As soon as the line containing "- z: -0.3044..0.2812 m" appears in the material below, start returning lines exactly, and end with the line containing "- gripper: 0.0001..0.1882".
▼
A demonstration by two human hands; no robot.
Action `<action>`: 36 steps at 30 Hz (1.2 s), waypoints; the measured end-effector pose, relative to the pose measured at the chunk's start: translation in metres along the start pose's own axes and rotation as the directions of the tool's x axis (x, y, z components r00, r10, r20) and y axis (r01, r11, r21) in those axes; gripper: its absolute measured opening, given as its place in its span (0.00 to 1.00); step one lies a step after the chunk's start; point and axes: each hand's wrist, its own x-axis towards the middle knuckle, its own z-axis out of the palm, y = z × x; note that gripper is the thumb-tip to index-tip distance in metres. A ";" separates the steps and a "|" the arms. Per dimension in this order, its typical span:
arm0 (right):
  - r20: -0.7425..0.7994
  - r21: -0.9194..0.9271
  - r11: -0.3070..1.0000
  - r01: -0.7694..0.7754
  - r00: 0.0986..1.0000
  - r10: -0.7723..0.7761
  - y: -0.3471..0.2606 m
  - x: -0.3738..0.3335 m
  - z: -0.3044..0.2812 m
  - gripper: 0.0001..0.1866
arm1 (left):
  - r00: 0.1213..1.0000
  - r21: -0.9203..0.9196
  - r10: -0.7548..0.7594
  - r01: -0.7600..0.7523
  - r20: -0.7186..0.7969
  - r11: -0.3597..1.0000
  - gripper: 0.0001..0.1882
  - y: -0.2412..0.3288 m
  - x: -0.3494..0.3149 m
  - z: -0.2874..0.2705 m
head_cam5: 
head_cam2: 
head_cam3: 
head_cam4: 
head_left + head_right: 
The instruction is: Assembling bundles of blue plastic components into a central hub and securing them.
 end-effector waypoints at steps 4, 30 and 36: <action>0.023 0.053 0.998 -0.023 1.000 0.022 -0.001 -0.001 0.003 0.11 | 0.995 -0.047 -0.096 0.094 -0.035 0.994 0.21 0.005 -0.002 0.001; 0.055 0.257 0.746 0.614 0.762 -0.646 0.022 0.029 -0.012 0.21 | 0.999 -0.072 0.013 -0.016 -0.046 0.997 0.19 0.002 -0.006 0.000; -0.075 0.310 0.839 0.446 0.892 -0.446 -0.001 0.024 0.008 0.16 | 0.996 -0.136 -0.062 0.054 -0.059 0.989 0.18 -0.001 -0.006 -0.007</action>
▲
* **Answer for this exercise**:
  - z: -0.3044..0.2812 m
  - gripper: 0.0001..0.1866
arm1 (left):
  - r00: 0.1213..1.0000
  - r21: -0.9203..0.9196
  - r10: -0.7548..0.7594
  - r01: -0.7600..0.7523
  - r20: -0.7186..0.7969
  - r11: -0.3597..1.0000
  - gripper: 0.0001..0.1882

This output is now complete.